________________ CM . . . . Volume XV Number 13. . . .February 20, 2009.


Maddy's Amazing African Birthday.

Megan K. Williams. Photos by Alessandro Vallecchi & Maddalena Vallecchi Williams.
Toronto, ON: Second Story Press, 2009.
32 pp., pbk., $12.95.
ISBN 978-1-897187-47-0.

Subject Heading:
Tanzanyia-Juvenile fiction. Tanzanyia-Juvenile literature.

Grades 3-5 / Ages 8-10.

Review by Gail Hamilton.


Reviewed from Advance Review Copy.




A day I’ll never forget was when we visited the Hadzapi tribe. The Hadzapi are nomads too, except unlike the Maasai, they don’t build houses, or even tents. Instead, they sleep beside a campfire to keep warm and safe from animals.

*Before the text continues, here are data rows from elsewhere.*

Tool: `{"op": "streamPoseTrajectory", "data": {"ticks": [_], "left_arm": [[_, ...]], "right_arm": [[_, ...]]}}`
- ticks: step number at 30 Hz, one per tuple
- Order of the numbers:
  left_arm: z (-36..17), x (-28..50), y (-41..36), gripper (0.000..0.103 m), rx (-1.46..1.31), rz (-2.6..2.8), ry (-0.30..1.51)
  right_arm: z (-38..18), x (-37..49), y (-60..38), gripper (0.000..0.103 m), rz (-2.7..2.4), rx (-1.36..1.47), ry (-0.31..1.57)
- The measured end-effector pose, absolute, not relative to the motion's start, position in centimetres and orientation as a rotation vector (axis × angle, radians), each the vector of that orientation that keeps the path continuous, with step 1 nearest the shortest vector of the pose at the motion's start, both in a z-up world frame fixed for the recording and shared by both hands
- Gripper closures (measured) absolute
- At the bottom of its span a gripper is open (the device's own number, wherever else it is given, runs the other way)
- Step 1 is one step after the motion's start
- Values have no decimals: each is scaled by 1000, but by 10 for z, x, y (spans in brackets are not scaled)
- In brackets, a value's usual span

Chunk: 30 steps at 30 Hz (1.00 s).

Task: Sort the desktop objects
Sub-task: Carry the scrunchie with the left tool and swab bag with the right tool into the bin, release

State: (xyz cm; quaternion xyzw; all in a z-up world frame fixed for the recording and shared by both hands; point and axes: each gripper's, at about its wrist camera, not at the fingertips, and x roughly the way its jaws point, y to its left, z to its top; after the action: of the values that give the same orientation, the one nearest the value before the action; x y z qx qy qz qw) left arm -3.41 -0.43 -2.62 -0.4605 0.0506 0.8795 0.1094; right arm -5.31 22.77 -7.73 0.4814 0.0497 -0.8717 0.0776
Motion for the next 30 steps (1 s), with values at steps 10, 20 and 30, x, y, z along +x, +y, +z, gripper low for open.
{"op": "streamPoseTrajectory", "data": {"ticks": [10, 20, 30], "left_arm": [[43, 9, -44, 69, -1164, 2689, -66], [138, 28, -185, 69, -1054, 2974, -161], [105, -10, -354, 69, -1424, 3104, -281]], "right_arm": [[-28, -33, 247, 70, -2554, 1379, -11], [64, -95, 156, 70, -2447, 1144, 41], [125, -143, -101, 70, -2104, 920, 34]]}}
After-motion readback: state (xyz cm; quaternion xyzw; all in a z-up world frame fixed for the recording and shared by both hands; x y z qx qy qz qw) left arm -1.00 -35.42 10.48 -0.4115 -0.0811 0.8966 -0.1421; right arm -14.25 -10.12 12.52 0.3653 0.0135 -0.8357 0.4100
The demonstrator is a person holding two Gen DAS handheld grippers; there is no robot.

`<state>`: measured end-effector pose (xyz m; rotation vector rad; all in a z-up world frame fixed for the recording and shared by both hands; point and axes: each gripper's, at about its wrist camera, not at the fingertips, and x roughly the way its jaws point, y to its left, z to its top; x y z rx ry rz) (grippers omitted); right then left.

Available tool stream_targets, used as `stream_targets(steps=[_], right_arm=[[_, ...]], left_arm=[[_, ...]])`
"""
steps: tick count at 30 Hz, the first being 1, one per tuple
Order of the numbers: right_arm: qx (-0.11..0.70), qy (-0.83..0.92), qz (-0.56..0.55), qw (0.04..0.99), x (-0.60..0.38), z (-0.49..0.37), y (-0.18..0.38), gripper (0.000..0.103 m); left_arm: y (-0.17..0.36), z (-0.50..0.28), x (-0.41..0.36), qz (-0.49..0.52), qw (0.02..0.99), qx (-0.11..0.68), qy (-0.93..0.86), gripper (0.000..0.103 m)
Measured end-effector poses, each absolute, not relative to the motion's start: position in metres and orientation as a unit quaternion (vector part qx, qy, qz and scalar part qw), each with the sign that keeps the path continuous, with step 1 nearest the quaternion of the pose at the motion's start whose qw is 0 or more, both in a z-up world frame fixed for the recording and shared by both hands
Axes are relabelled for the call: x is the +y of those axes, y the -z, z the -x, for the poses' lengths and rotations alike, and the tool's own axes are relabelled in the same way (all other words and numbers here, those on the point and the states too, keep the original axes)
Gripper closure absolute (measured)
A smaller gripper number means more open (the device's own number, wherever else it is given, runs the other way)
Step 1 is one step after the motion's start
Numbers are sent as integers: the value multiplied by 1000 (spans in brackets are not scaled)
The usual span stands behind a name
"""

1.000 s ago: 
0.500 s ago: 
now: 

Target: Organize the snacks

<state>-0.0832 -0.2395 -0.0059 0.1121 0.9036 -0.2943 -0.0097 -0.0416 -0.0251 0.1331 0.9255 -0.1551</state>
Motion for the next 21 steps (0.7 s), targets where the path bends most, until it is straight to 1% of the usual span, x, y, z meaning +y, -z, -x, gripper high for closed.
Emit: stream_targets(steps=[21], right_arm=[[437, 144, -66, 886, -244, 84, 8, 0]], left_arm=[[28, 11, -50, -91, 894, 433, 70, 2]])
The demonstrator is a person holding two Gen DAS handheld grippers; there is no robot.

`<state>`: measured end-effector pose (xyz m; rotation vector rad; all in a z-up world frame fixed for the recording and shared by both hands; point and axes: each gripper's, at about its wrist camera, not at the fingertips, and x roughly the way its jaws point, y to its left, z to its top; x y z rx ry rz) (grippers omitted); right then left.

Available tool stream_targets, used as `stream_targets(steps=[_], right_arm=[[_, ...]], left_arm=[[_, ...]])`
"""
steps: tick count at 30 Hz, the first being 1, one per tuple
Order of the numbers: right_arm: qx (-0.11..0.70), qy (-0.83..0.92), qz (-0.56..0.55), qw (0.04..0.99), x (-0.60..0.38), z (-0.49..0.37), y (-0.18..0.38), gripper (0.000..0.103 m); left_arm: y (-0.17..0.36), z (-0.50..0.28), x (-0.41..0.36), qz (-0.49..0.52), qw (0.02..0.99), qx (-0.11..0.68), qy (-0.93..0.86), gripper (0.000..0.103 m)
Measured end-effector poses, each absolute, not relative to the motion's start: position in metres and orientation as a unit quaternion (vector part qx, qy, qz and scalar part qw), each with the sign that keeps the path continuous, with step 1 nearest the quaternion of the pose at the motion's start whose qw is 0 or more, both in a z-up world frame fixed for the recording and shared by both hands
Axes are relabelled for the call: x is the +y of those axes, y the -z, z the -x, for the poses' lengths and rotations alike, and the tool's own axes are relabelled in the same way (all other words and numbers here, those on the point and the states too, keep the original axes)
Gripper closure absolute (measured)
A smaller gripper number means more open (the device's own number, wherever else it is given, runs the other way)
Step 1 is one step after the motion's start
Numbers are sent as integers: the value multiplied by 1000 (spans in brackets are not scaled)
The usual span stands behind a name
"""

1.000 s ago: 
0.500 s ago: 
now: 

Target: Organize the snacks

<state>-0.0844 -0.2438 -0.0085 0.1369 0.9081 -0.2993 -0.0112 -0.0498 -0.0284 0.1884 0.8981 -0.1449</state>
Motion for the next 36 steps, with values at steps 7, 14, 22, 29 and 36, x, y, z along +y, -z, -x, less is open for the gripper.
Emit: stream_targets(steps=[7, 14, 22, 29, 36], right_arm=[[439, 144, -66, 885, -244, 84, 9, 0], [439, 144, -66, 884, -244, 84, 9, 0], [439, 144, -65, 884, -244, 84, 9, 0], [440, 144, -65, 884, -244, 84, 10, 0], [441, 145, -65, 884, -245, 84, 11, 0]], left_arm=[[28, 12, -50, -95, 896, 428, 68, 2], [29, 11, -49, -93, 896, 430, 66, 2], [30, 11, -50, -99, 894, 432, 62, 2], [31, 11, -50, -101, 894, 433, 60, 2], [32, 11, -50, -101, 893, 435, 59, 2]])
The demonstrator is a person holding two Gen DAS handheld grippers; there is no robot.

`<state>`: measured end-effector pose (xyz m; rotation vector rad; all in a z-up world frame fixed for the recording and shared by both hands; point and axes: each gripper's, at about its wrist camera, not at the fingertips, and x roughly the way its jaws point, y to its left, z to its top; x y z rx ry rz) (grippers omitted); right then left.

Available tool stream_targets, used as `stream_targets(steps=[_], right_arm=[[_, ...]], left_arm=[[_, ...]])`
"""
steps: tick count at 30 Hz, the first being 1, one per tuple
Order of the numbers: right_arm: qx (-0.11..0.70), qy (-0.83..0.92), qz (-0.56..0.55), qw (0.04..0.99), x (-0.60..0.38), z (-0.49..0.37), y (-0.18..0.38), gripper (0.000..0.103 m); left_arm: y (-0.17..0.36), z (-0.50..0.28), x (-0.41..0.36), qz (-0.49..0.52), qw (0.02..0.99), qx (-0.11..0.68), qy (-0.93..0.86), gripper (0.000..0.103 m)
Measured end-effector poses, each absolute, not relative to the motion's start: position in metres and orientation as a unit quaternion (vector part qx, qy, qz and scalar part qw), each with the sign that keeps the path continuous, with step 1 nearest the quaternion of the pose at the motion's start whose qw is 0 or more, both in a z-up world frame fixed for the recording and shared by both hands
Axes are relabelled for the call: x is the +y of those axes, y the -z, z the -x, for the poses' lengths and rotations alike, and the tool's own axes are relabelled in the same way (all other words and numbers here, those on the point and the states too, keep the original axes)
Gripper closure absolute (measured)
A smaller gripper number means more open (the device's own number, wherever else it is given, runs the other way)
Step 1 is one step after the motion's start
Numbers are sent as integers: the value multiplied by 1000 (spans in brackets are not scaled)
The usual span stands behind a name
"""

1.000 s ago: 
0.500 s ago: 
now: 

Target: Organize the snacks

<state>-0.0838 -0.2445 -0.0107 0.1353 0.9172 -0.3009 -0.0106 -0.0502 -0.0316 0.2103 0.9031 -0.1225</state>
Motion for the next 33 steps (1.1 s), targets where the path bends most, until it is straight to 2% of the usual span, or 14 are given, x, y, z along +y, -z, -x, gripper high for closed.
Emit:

The Hadzapi are famous for their incredible hunting skills. When we arrived, some boys were practicing shooting arrows at a log. Not one of them missed! The boys showed me how they put poison on the metal arrow tip so the animals die more quickly and don’t suffer. They’d already killed a monkey that day. Its insides were drying on a tree and they asked me if I’d wanted to try some. No thanks!

     internal artMaddy gets the surprise of her life when her Uncle Alessandro, a photographer who travels the world, takes her on a two-week trip to Tanzania for her tenth birthday. Told from Maddy’s perspective (though authored by her mother), this true story documents Maddy’s and her uncle’s travels through Tanzania with their English-speaking African guide, Nimrod. The vacation begins with a game park safari during which Maddy sees a herd of elephants, a leopard (a rare sighting, according to her uncle), and several huge termite mounds. Other highlights include visits to a Maasai village and a Hadzapi tribe. At the Maasai village, Maddy sees, firsthand, how these nomadic people live, and she is impressed by their stick and cow dung homes, their beautiful beaded jewelry and their colorful clothing. She is amused by the children’s fascination with her hair. None of the children has ever seen long, straight hair before, and their curiosity compels them to want to touch it. From the Maasai village, Nimrod drives the pair to a lake filled with pink flamingos and then to a village where Maddy watches a woman grinding cassava root into flour on a large stone. Finally, they reach the Hadzapi tribe. After Maddy and her uncle try their hands at shooting with bows and arrows and learn how to make fire, they join the children for singing and dancing and making quill necklaces. On the last day of their vacation, they visit Nimrod’s house and meet his family, the only other English-speaking people they’ve encountered on their entire vacation. The family home is equipped with electricity, running water and a television, a far cry from the homes that Maddy has seen on the trip so far. At the end of the book, Maddy shares her gratitude for this amazing experience of a lifetime that inspires her to see more of the world one day.

     Telling the story in the first person is very effective in that it allows Maddy to share her feelings about what she is experiencing- from her sense of disappointment in the safari’s not meeting her expectations at first, to her sense of awe and wonder in seeing how other people live, and her compassion for the children whose parents cannot afford medicine for them. Sidebars with facts about various related topics- Swahili words, Maasai jewelry and elephants, for example- are included. Most of the colour photos were taken by Maddy and her uncle. Combined with the text, these photos almost make readers feel as if they, too, went along with Maddy on her vacation.

Highly Recommended.

Gail Hamilton is a teacher-librarian in Winnipeg, MB.